Всё на сцене кружится в духе старинного театра с его рукотворными декорациями. Возникает неожиданная метафора на "Сон в Вальпургиеву ночь" из оперы-балета "Фауст", завершённой Шарлем Гуно как раз в 1859 году. В эти минуты затхлое пространство Мордасова распахивается в вечно манящий мираж барского сада, "с выстриженными из акаций львами, с насыпными курганами, с прудами, по которым ходили лодки с деревянными турками, игравшими на свирелях, с беседками, с павильонами, с монплезирами и другими затеями". Там волшебница не перестаёт петь один старинный сладостный романс, о котором Гейне в 1858 году написал стихотворение: "Вот сказка оживляться стала, / И из могил со всех сторон / Выходят рыцари сразиться…" Сладостные звуки проникают в старое разбитое сердце Князя и возносят его душу в заоблачную даль. Видение прекрасной Зины напоминает ему сентиментальные легенды. И вот тут-то свершается подлинное театральное чудо: Дядюшка сбрасывает с себя дряхлые лета и предстает молодым, прекрасным, всепобеждающим рыцарем. Он серьёзно обращается к Мозглякову:
— Друг мой! Я и забыл тебе давеча сказать, что ведь и вправду был какой-то романс и в этом романсе были всё какие-то замки, так что очень много было замков, а потом был какой-то трубадур! Ну да, я это всё помню… так что я и заплакал… А теперь вот и затрудняюсь, точно это и в самом деле было, а не во сне…
В этом орфическом монологе талант Овсянникова воочию являет пограничье сна и яви. Без сомнения, его Князь встречается и с Бетховеном, и с Казановой, и с Байроном… и с Пушкиным, и с Гоголем, и с Достоевским, и с Булгаковым. Он обнадёживает: "Подожди немного, / Отдохнёшь и ты". И зрители верят: "Мы отдохнем! Мы услышим ангелов, мы увидим всё небо в алмазах, мы увидим, как всё зло земное, все наши страдания потонут в милосердии…"
Достоевский называл Князя К. единственно серьёзным героем "Дядюшкиного сна". И Овсянников это доказывает безупречно переданной сутью "обломка аристократии", занесённого в эпоху перемен, когда дворянам суждено было проиграть социальную битву. Однако дворянство осталось в фаворе у Истории. "Князь и в кульке князь, князь и в лачуге будет как во дворце!" — справедливо заявляет Москалева.
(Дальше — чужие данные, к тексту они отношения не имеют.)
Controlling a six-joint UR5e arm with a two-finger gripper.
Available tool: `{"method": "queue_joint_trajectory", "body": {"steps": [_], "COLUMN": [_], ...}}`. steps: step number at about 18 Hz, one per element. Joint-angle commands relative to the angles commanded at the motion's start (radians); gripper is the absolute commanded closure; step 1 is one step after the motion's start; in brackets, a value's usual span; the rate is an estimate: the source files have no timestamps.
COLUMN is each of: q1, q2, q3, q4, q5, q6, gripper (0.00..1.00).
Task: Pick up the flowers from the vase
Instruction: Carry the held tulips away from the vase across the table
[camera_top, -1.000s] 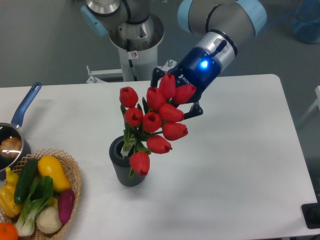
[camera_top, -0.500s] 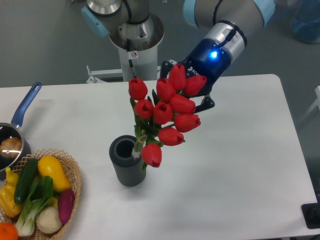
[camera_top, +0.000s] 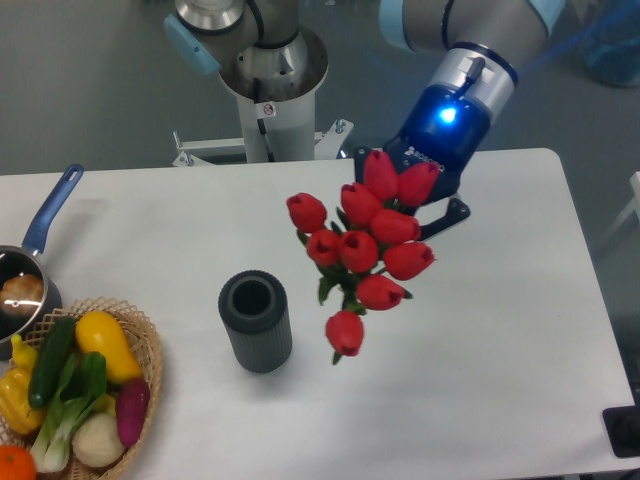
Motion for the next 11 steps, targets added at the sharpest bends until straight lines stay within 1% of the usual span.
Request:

Появление Евгения Овсянникова в образе Князя К. произвело переворот в жизни всего театрального Севастополя. Он словно заглянул в ненаписанную Достоевским "Историю великого грешника" и заявил о праве на одну из главных ролей в "Бесах", над постановкой которых работает Григорий Лифанов.
Созданный Василием Сениным в Севастополе крипторусский "Дядюшкин сон" обнажает особенность художественной мысли Достоевского, породившей не одну конспирологическую идеологему. Жаль, что режиссёр традиционно обошёл эпилог повести, в котором сюжет "Евгения Онегина" вывернут наизнанку. Впрочем, открытый финал тоже актуален в бескрайней России, где не прекращаются споры о "глубинном государстве" и "глубинном народе" и не утихает плач по Святой Руси.
В этом году исполняется 160 лет не только повести "Дядюшкин сон", но и пьесе "Гроза", романам "Дворянское гнездо", "Семейное счастье", "Обломов". Казалось бы, герои столь блистательных произведений должны превратиться в ископаемые образы. Но нет! Они остались нашими современниками.